The complexity of family relationships is the theme of the new Bios & Bookmarks online reading series starting on September 5.
The Bocas Lit Fest series will feature six new award-winning authors whose books give context to many of the issues affecting the contemporary family, including inter-generational conflict, parent-child divisions, identity, belonging, migration and xenophobia. The episodes are live-streamed on Facebook, giving viewers the chance to interact with the celebrated authors.

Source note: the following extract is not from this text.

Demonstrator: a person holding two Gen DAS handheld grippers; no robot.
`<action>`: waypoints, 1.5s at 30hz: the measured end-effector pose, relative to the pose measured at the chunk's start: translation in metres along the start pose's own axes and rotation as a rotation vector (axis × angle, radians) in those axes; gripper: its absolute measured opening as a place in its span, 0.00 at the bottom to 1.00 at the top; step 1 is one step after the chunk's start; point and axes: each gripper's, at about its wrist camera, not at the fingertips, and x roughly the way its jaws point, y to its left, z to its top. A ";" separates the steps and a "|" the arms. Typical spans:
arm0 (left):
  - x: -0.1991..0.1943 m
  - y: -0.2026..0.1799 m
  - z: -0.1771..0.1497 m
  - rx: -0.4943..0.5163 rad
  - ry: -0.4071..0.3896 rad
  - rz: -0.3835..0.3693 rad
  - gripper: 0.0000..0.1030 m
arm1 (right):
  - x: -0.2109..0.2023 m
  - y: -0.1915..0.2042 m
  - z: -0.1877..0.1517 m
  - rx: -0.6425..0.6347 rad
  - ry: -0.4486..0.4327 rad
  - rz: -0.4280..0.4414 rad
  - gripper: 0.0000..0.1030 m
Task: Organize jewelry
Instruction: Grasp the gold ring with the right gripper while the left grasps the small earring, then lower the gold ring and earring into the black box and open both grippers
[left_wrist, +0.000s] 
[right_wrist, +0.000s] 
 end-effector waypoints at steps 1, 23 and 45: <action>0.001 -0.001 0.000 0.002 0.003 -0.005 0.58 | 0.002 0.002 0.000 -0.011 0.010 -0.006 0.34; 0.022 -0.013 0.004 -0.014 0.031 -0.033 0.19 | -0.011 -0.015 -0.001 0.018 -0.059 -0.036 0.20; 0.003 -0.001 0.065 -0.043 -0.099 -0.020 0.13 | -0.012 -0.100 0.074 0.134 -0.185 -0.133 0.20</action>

Maisy Card, Jamaican-born and US-resident winner of the 2021 OCM Bocas Prize for Fiction, stars in the line-up, reading from These Ghosts Are Family, which was inspired by Card’s own family stories, and considers the generational traumas of Caribbean slavery in a fresh and revealing manner.

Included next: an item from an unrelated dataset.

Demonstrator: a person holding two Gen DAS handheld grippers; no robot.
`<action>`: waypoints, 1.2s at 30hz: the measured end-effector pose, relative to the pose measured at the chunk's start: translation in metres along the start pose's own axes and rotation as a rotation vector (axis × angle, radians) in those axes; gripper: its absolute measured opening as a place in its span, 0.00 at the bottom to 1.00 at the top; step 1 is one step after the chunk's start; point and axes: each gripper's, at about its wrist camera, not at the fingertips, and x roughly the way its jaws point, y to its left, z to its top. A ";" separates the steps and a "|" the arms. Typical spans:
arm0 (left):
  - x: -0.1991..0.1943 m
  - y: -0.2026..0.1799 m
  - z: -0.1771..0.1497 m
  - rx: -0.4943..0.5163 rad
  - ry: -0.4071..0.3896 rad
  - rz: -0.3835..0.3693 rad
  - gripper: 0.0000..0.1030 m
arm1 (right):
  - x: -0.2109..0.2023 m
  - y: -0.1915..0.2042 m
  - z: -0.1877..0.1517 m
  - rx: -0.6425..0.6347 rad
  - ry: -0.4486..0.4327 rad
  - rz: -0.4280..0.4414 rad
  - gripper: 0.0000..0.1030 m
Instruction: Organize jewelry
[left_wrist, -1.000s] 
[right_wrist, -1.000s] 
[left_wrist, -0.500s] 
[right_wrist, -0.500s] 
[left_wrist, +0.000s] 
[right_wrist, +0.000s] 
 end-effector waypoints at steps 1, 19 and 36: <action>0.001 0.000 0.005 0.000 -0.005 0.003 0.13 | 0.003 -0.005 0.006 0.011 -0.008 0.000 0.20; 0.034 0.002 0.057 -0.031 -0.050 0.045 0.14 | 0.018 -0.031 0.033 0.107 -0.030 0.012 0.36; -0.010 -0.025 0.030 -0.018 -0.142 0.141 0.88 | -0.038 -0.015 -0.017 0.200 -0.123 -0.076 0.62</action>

And kicking off the season is Rajiv Mohabir, an Indo-Caribbean American poet whose memoir Antiman won the Restless Books Prize for New Immigrant Writing. He will also discuss his third and latest poetry collection, Cutlish, as in “cutlass” or “machete,” in which he looks at the concept of “home” for someone fighting against stereotypes.
Arisa White
Other writers featured in the new season are Arisa White, a native New Yorker of Caribbean heritage whose poetry debut Who’s Your Daddy is a memoir that weaves stories of an absentee father between Guyanese proverbs, and Lawrence Scott, who closes the series on October 10. Scott, a prize-winning Trinidadian novelist and short story writer, will read from Dangerous Freedom, his new historical fiction, set against a colonial backdrop that breathes new life into questions of belonging, race and identity in the post-colonial Western world.

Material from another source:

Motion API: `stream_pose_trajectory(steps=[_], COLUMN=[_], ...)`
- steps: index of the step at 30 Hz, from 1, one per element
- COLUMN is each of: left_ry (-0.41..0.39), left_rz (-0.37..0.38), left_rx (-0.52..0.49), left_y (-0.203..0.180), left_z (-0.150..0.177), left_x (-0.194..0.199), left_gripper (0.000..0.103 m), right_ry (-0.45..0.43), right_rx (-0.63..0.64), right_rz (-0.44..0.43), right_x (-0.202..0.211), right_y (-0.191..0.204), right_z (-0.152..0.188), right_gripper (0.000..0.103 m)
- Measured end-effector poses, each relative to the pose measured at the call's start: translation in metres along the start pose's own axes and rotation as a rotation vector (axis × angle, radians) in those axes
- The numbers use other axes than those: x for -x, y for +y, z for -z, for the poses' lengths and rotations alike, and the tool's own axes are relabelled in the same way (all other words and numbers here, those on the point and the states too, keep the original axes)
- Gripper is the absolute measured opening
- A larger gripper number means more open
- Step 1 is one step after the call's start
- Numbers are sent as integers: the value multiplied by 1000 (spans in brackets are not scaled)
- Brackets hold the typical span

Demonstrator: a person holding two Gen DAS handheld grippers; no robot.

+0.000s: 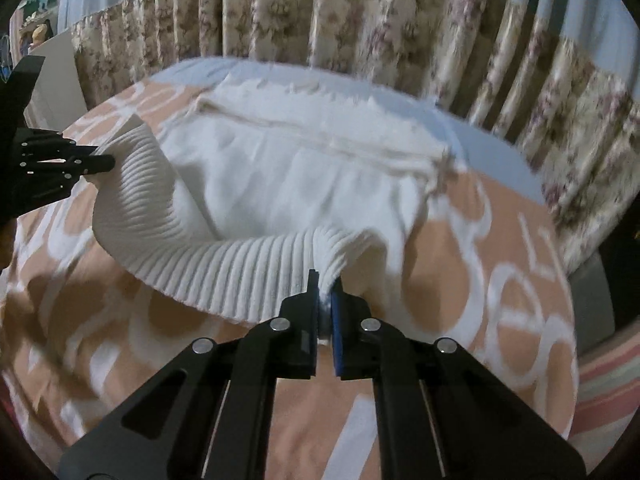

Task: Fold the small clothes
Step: 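Lift the held hem with both grippers and fold it toward the collar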

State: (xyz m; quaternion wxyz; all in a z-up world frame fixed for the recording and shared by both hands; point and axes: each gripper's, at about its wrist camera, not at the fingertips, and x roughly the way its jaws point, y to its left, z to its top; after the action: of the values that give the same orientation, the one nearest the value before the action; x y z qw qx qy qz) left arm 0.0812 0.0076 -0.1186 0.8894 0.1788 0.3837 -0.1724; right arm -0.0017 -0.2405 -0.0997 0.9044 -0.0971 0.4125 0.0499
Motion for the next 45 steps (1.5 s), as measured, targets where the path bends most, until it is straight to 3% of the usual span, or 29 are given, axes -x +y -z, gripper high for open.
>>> stream_pose_trajectory(steps=[11,17,26,34,39,42,44,45], left_ry=[-96,-105,-102,44,56,74,79,75], left_rz=[-35,-27,12,64,41,29,12,10], left_rx=[-18,-5,129,206,160,151,163,169], left_y=[19,31,69,89,82,83,89,93], left_z=[-58,-80,-135,-148,-143,-147,-153,-155], left_x=[-24,-52,-111,-191,-197,-199,-199,-197], left_gripper=[15,15,15,15,16,25,44,59], right_ry=[-107,-122,-158,8,71,82,79,73], right_rx=[3,-54,-197,-370,-397,-388,-397,-415], right_rz=[66,32,-38,-94,-88,-86,-94,-107], right_x=[-25,-51,-101,-195,-223,-226,-225,-223], right_y=[-31,-55,-107,-152,-153,-152,-155,-160], right_z=[-56,-82,-143,-164,-154,-160,-163,-166], right_gripper=[5,5,5,5,5,6,8,11])
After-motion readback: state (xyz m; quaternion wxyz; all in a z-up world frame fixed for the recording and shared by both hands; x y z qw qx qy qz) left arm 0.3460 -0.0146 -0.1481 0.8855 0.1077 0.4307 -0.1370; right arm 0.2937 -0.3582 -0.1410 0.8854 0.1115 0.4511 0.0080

Bios and Bookmarks, now moving into its fifth season, was launched in 2020 by the NGC Bocas Lit Fest to virtually bring audiences closer to the writers who would have been at the annual literary festival if not for pandemic restrictions. Past guests have included Bernardine Evaristo, winner of the 2019 Man Booker Prize, Roger Robinson, 2019 TS Eliot Prize winner, and Alex Wheatle, winner of the Carnegie Medal and the 50th Guardian Children’s Fiction Prize.